Der hauptsächliche Vorteil derartiger Gurtverbindungen liegt in der Ersparnis an Band. Ferner werden nur kleine Vulkanisierpressen benötigt und es ergibt sich eine Verminderung der Zuschneidearbeit und eine entsprechende Zeitersparnis, was namentlich bei Reparaturen und Montagen wichtig ist.
Claims (4)
1.) Verbindung der Enden von Förderbändern, Riemen o. dgl., insbes. bei Reparaturen, dadurch gekennzeichnet, dass die einzelnen Gewebeeinlagen nur in kurzen Längen und/oder in wenigen Stufen überlappt und zusätzlich durch mechanische Mittel, wie Krampen (11), Nieten o. dgl., oder durch Nähen mit Fäden aus Textilien, Kunststoff, Leder, Gummi o. dgl. miteinander verbunden sind.
2.) Verbindung nach Anspruch 1, dadurch gekennzeichnet, dass die zusätzlichen mechanischen Mittel durch die aufvulkanisierten oder aufgeklebten Gummidecken (6, 7) abgedeckt sind.
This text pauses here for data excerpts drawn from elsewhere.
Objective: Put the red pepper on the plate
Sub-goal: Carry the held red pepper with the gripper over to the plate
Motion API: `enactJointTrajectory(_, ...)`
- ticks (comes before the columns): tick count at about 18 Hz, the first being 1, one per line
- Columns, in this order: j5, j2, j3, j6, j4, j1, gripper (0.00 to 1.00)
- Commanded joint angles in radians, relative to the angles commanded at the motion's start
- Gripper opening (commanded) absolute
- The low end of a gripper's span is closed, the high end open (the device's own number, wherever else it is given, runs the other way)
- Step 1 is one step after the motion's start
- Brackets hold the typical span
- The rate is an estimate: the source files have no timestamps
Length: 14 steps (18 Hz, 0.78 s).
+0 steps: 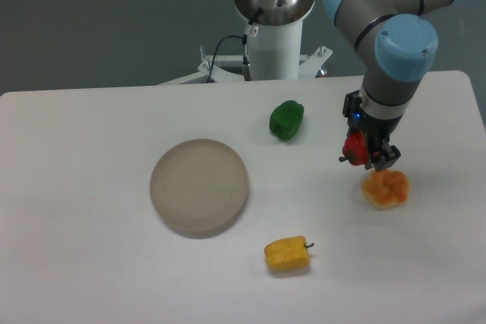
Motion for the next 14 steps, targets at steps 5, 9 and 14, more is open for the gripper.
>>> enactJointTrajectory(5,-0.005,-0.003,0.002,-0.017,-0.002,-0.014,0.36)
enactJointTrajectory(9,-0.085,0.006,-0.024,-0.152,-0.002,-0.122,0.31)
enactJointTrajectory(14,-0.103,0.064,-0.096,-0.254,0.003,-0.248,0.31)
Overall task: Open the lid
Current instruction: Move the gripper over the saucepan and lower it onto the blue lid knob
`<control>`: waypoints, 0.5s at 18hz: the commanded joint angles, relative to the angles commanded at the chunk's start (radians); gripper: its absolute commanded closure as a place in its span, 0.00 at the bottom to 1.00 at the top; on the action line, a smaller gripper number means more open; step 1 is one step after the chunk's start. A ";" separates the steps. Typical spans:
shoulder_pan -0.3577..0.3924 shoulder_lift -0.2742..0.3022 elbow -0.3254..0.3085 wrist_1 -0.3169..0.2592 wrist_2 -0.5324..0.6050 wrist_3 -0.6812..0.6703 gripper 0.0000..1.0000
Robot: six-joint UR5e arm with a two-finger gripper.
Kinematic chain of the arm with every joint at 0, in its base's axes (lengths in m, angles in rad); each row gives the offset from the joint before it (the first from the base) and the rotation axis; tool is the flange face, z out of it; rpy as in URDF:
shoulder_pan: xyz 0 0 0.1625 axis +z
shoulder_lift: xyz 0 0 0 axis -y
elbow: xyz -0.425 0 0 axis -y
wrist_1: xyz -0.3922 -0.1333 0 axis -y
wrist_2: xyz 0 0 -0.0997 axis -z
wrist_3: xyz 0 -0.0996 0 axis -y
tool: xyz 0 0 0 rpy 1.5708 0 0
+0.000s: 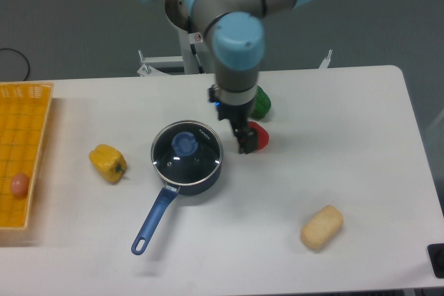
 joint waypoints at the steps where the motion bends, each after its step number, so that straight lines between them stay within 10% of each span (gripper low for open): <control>1: -0.009 -0.011 0.000 0.002 0.009 0.003 0.00; 9: -0.071 -0.051 -0.005 0.017 0.020 0.026 0.00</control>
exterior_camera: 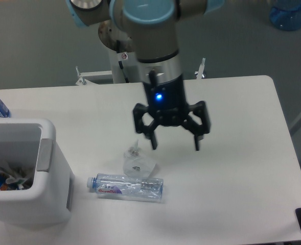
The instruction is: Open the trash can
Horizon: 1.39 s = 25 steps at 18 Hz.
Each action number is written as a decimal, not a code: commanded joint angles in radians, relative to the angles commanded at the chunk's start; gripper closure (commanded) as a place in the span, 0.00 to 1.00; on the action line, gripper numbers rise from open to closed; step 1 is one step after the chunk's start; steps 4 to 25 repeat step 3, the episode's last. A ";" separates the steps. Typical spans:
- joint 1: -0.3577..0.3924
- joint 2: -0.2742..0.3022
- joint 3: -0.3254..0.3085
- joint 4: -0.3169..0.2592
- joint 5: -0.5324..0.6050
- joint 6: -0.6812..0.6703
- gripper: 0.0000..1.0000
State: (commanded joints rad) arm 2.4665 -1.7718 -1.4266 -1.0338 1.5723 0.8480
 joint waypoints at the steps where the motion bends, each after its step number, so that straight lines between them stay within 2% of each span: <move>1: 0.009 0.000 0.000 -0.006 0.000 0.015 0.00; 25: 0.018 0.003 -0.002 -0.011 0.000 0.026 0.00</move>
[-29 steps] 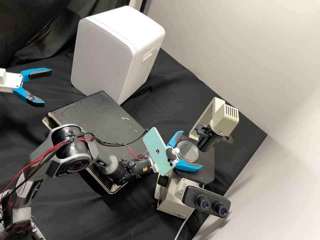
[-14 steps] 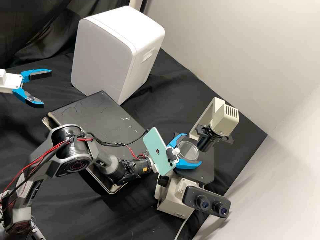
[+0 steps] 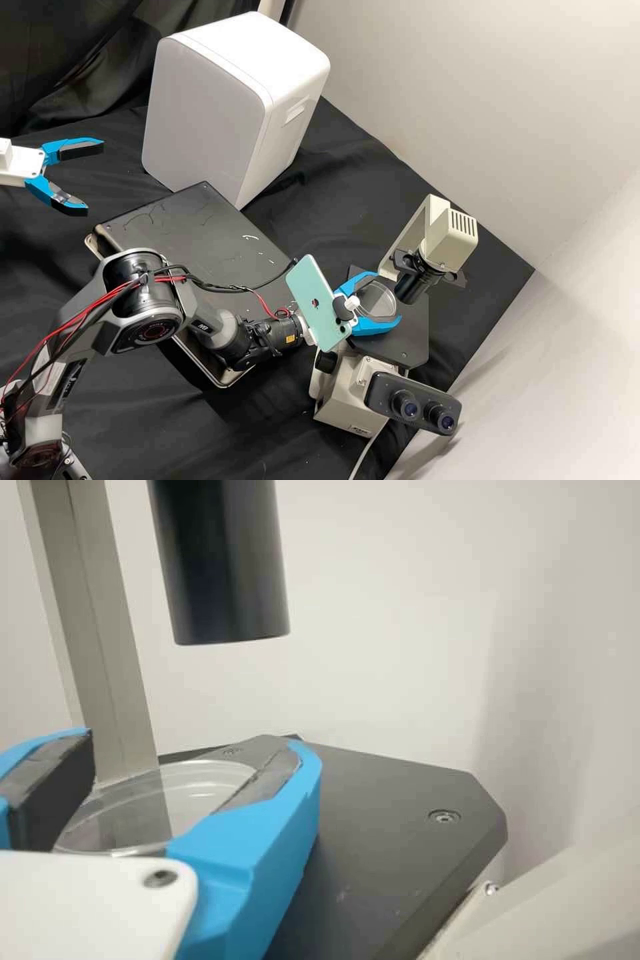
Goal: Place the petri dish on the bench
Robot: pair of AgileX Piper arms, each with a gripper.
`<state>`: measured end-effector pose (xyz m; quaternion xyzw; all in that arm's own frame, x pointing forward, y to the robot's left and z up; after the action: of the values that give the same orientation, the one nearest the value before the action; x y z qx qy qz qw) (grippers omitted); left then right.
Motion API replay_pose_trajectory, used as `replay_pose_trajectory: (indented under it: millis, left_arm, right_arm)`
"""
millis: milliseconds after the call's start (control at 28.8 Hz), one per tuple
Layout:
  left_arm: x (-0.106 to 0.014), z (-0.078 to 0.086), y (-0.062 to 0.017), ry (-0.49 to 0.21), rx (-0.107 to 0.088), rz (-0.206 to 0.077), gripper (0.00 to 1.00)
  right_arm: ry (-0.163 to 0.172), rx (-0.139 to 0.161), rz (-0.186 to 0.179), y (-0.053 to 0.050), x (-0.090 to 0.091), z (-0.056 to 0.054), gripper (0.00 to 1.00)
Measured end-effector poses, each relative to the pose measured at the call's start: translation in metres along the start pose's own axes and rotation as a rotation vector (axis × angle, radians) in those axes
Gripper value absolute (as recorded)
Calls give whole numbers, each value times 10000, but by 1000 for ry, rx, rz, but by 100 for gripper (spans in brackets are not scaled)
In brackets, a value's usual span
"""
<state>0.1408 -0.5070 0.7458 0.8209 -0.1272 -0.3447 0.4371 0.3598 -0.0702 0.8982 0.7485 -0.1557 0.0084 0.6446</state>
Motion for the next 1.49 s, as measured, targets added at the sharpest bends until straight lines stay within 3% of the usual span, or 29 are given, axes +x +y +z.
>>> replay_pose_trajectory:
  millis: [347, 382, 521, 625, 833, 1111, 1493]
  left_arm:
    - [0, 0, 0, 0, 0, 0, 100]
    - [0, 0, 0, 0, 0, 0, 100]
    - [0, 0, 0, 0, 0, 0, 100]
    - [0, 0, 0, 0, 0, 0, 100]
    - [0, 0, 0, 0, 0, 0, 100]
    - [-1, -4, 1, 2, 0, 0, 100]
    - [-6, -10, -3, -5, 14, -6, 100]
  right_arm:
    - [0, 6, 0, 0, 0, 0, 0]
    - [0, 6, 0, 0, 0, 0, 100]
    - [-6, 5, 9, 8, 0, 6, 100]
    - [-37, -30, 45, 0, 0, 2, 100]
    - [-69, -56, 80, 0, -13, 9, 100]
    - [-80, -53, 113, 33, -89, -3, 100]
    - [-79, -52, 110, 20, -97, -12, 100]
3.) Verbindung nach Anspruch 1 und 2, dadurch gekennzeichnet, dass nur einige Gewebelagen (z. B. 2, 3, 4) überlappt und die übrigen Lagen (1, 5) durch eingelegte Gewebestücke (13, 14) ergänzt sind.
4.) Verbindung nach Anspruch 1 bis 3, dadurch gekennzeichnet, dass die Länge (b oder c) der Verbindungsstelle unabhängig von der Bandbreite nur etwa 100 bis 200 mm beträgt.